Williams, a senior forward who broke the Herd’s all-time career block record recently, leads the frontcourt contributions at 9.2 points and 4.4 rebounds per game. Williams also is fourth in Conference USA at 2.2 blocks per game.

Williams’ versatility keys the guards’ ability to work the pick-and-roll or pick-and-pop plays.

D’Antoni said the resurgence of the forwards and their roles within the pick-and-roll showed against Middle Tennessee as the Herd put up 203 points in two games.

“If you watched the last game, [Middle Tennessee was] so afraid of our dunks on the pick-and-roll that they were checking the roll guy,” D’Antoni said. “Then Jarrod and Taevion and Andy went right in. I don’t know how many layups we had.”

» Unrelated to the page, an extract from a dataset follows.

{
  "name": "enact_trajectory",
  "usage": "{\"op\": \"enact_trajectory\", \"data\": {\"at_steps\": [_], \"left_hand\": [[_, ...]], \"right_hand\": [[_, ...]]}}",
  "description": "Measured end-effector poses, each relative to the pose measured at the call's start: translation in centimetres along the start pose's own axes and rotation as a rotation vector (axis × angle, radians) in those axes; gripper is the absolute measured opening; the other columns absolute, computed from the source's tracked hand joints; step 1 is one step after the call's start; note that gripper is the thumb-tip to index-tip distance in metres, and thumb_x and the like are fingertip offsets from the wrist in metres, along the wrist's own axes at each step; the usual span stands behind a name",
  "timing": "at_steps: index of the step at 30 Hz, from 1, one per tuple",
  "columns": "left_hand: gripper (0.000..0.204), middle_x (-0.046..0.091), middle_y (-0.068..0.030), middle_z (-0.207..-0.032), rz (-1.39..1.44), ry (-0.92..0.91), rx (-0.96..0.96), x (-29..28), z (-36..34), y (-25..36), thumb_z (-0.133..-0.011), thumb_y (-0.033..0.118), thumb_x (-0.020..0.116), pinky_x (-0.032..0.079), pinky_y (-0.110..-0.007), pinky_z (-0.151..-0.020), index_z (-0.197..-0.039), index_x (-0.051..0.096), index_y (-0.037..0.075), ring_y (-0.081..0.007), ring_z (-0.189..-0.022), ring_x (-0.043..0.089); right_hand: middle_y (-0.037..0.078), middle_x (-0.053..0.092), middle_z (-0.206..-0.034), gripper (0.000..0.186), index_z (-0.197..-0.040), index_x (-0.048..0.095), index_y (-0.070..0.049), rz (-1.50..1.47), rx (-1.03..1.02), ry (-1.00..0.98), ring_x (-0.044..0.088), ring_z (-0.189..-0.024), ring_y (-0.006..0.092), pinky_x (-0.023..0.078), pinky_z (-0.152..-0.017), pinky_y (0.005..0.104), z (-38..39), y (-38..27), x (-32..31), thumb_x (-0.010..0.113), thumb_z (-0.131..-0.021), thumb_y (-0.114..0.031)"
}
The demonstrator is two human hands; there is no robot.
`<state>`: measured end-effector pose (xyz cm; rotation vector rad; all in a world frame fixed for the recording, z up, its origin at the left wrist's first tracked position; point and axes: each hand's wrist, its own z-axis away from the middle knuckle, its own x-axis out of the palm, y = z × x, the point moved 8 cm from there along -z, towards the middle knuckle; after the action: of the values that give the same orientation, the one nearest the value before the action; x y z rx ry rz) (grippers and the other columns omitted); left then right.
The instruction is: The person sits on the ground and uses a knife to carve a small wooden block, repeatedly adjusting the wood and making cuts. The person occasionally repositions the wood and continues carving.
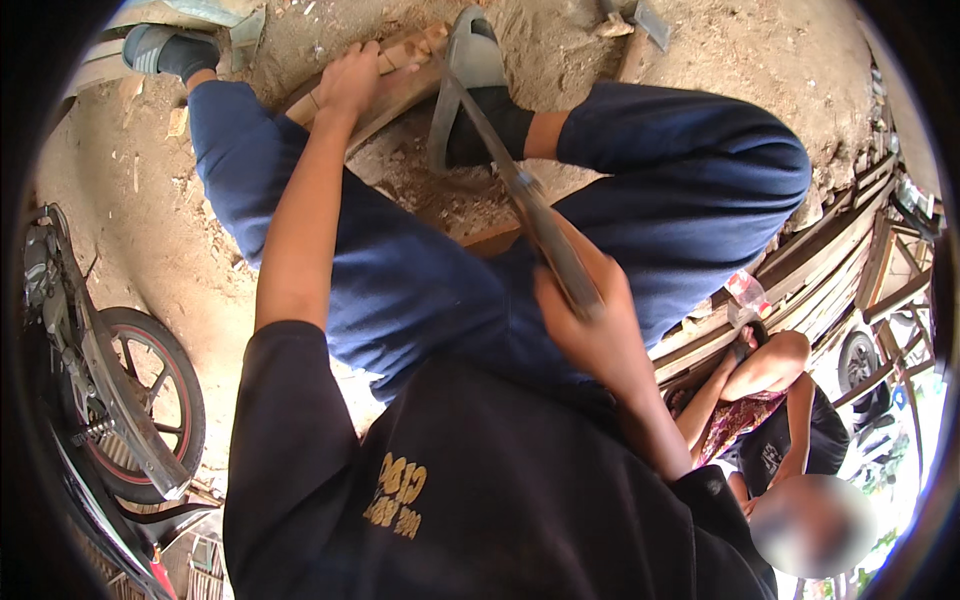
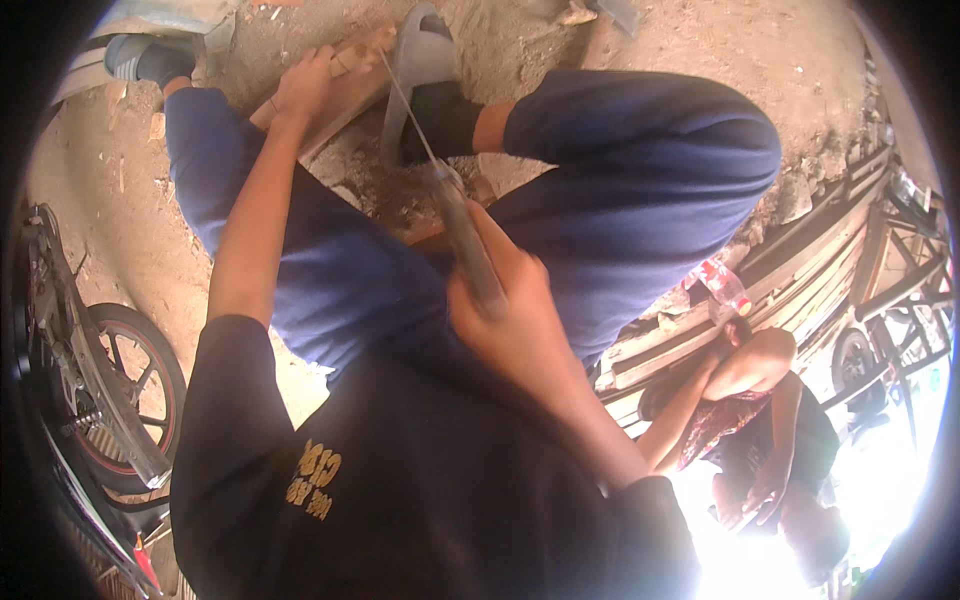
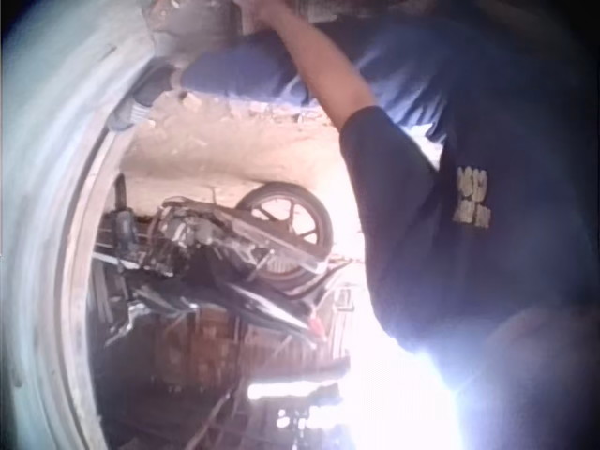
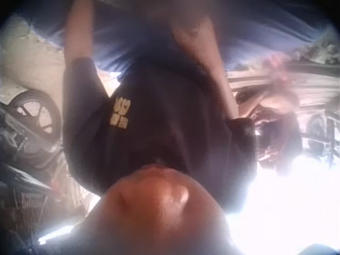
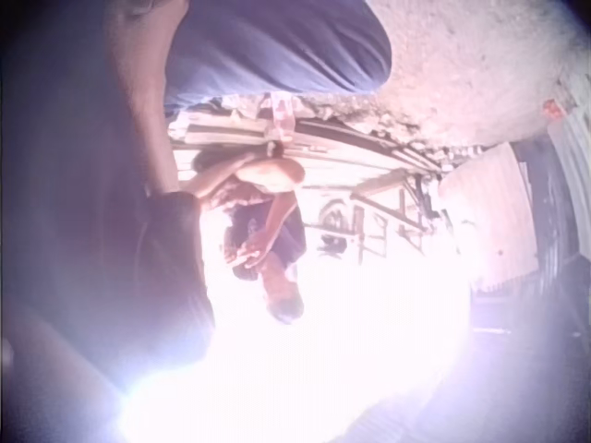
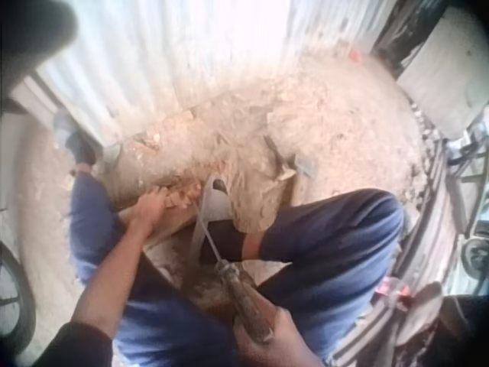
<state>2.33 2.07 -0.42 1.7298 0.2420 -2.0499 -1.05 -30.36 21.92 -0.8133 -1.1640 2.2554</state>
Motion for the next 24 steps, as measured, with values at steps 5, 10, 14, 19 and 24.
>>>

Behind Williams, Marshall forward Mikel Beyers comes off the bench as a critical cog to extend out the defense with his shooting range. Like Williams, Beyers is a 3-point threat who plays off the guard penetration well and forces the opposition out if a team decides to go to a zone defense.

Beyers, who is averaging 7.8 points, said D’Antoni made clear the importance for the bigs to step up their game, and they have over the last month.

“At the beginning of the season, [D’Antoni] sat us down in the film room and basically told us he knows what he’s going to get from the guards every night, and the full potential is going to be reached based on how good the bigs play,” Beyers said.

While Williams and Beyers have the most experience for the Herd, freshman Obinna Anochili-Killen has been a starter for much of the year while sophomore Goran Miladinovic has also seen his game grow over the past few weeks.

Killen had a breakout game in a win at FIU while Miladinovic has shown spurts of making big contributions, with the most recent being a 10-point, eight-rebound performance in a win at Old Dominion.

Part of that resurgence came as the Herd strung together a couple of weekends of play after COVID-19 disruptions hindered the early part of the conference schedule.

Once again, the pandemic’s effects hindered the Herd this weekend as its series at Rice was scratched after COVID-19 issues and contact tracing left the Owls unable to host a series in Houston.

That left Beyers without a return to his home town, but it also allows the Herd to make sure the team is clicking before its final four games of the regular season — all of which will come at Cam Henderson Center in Huntington.

D’Antoni said things have started to click during the last six-game stretch and the Herd continues to keep that trend moving forward with the offense.

The Herd is getting production at all five positions, which is exactly what D’Antoni envisioned at the start of the year.

“The offense is designed to pick your poison,” D’Antoni said. “If we’re efficient, we’re taking whatever they give us and we’ll beat it.”

Beyers said the offense is starting to look like what it was last season, when the Herd finished the regular season strong before COVID-19 ended things prematurely during the conference tournament.

“We’ve come into our own, we’re finding our stride like we did last year and I’m really excited for the rest of the season,” Beyers said.